I’ve been thinking a lot about the limits of technology in solving social problems. As the co-founder and executive director of a mental health non-profit, I’ve become increasingly immersed in the social entrepreneurship community, which has introduced me to some fascinating people, inspiring leaders, and important ways to think about non-profit sustainability, impact and scale. I also spent the last three years in Silicon Valley. Both of these communities have been formative for me, but they can both be myopic in their view that technology can solve all problems.

This is especially true in the mental health field.

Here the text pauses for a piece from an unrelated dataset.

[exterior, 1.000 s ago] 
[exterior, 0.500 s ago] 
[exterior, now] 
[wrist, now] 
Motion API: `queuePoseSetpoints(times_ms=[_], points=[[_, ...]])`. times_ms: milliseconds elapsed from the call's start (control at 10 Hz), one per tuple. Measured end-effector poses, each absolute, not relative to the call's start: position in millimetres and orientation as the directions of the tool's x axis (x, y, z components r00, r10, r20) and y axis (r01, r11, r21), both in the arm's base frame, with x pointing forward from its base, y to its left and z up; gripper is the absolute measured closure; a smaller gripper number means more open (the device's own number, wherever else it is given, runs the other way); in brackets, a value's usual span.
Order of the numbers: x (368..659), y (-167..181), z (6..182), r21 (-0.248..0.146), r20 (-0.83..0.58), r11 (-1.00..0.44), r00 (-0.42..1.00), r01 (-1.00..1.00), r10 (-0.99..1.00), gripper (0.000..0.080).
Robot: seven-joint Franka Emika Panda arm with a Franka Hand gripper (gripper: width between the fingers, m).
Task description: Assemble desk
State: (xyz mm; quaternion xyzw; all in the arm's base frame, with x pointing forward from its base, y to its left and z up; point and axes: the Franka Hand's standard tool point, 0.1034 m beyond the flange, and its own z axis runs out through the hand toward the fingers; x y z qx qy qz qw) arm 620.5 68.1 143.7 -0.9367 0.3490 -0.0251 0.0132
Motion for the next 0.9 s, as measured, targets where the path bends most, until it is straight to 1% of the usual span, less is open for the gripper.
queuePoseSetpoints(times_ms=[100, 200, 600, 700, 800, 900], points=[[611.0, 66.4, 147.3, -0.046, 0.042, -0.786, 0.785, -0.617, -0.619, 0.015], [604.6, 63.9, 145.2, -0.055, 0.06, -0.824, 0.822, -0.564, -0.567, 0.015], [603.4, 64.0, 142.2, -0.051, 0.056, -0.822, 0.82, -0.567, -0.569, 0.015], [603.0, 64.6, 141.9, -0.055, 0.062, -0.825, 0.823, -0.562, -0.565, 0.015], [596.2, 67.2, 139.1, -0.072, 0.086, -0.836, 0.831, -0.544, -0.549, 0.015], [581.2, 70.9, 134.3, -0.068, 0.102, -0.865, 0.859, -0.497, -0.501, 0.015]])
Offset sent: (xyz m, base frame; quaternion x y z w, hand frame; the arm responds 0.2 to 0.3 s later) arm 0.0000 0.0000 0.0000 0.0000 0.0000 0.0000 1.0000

Mental health technology is a booming new space; there are thousands of mental health apps in the ITunes and Android App stores, and the number is growing everyday. And while there are benefits to this technology (convenience, anonymity, access for more people at a lower cost), there are also reasons for caution. There are no standards for evaluating the effectiveness of these apps, and many programs oversell their benefits. In fact, maintaining client engagement with many of these apps has been a challenge, with usage dwindling rapidly over the first few months. But unbridled techno-optimists tend to ignore these drawbacks, some now celebrating the idea that robots can replace humans as therapists.

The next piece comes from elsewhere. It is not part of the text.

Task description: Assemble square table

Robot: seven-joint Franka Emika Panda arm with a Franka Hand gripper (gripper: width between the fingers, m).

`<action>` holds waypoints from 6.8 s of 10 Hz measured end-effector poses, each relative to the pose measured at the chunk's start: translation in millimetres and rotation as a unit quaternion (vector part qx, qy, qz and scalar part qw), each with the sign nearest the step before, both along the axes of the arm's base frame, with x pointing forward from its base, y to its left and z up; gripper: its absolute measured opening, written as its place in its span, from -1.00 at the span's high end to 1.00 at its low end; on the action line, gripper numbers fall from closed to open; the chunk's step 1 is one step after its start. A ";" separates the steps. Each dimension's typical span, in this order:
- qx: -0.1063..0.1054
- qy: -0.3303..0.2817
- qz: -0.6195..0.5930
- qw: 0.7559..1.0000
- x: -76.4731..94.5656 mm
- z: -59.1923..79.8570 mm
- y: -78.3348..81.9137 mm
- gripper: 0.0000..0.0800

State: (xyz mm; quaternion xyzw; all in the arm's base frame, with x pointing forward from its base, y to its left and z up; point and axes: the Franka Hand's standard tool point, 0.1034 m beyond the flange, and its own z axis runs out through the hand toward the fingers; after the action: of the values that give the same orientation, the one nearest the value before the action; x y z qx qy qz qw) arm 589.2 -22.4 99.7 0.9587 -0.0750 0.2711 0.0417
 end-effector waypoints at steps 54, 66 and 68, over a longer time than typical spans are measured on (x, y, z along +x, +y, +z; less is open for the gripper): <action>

In the past few months, I’ve been a finalist in two social entrepreneurship pitch competitions. I lost both of them, and like any good social entrepreneur, I contacted all the judges for feedback. What could I do better next time – delivery, framing of the problem, was something unclear? Their response was interesting. “No, your pitch was great. But there wasn’t enough technology.”

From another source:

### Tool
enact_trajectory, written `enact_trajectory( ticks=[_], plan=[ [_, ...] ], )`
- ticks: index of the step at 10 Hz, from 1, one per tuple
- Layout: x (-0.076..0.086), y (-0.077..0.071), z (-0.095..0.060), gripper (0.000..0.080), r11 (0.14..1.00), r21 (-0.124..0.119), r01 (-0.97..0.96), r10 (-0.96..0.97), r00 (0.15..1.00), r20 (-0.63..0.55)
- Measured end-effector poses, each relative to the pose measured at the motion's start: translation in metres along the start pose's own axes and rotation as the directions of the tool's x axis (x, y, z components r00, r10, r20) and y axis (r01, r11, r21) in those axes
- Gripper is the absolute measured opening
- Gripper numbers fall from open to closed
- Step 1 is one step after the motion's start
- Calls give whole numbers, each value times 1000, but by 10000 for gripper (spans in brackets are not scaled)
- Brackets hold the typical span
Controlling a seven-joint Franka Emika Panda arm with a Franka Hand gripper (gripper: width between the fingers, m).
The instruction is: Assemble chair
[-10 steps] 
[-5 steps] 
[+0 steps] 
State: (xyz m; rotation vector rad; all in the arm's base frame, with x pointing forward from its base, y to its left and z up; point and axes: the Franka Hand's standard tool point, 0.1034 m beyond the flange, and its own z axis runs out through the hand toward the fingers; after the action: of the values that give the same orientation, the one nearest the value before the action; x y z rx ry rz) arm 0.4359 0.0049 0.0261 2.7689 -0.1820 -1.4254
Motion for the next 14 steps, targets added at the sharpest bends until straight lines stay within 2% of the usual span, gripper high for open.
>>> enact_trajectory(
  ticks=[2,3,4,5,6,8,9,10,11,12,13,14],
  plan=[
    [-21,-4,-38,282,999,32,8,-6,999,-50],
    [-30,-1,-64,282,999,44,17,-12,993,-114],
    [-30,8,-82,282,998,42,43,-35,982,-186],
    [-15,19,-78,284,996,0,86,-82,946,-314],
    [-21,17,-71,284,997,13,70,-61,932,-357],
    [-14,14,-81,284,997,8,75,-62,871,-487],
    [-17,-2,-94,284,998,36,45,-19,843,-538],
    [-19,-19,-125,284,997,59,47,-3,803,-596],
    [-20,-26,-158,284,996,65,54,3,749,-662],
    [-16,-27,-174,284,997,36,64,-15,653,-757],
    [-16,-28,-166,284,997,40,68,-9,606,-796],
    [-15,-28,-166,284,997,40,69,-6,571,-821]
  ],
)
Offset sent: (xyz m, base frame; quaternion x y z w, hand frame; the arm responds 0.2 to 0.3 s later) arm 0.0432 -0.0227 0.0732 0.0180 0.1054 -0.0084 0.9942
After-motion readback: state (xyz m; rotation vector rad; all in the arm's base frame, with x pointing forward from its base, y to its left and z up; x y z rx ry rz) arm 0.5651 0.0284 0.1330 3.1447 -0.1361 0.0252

…That’s because we’re not a tech company. And we shouldn’t be! We work to help people with eating disorders, a mental health issue with complex psychological, neurobiological, cultural and genetic underpinnings; no app will ever be “the solution.”

Technology can be an important tool to help us amplify the human relationships at the core of our work. For a new peer support program, we’re utilizing the leading app in the space to connect our beneficiaries, have developed a comprehensive online training program for our peer mentors that can we accessed anywhere in the world, and are offering online mentorship (meetings via skype) in addition to in person meetings.

But at the end of the day, the human relationships are still central. Our peer mentors build relationships with those in the mental anguish of an eating disorder and act as role models, sharing their own stories of how they emerged from the darkness of an eating disorder, and helping their mentees build a life outside of their eating disorder worth living. It’s all about the relationship.

There is a broader message here too. In a world obsessed with technology, we don’t often stop to think about how tech might detract from our human relationships, contributing to less intimacy and vulnerability. While adolescents and teens of past generations used to hang out at one another’s houses after school, today they are much more likely to go home alone and “plug in” to their social worlds. Family cars rides used to be a place for reflection and conversation, but have now become a time to catch up on emails and respond to texts. Always feeling pressed for time, we choose to shoot a text to our friend instead of calling to check in. But a “how are you” via text is very different from a “how are you” over the phone. We can filter and present a perfectly curated version of ourselves, but what are we losing?

Decades of social science research have shown
that having strong social connections is fundamental to human happiness. And weaker social interactions with a large
number of changing people leads to less happiness and fulfillment. In our quest
to scale mental health solutions rapidly, let’s not forget what really matters. There are problems
that still require good old fashioned elbow grease, and their solutions often
help bolster society and reinforce our humanity. We shouldn’t be trying to
disrupt the things that make us uniquely human.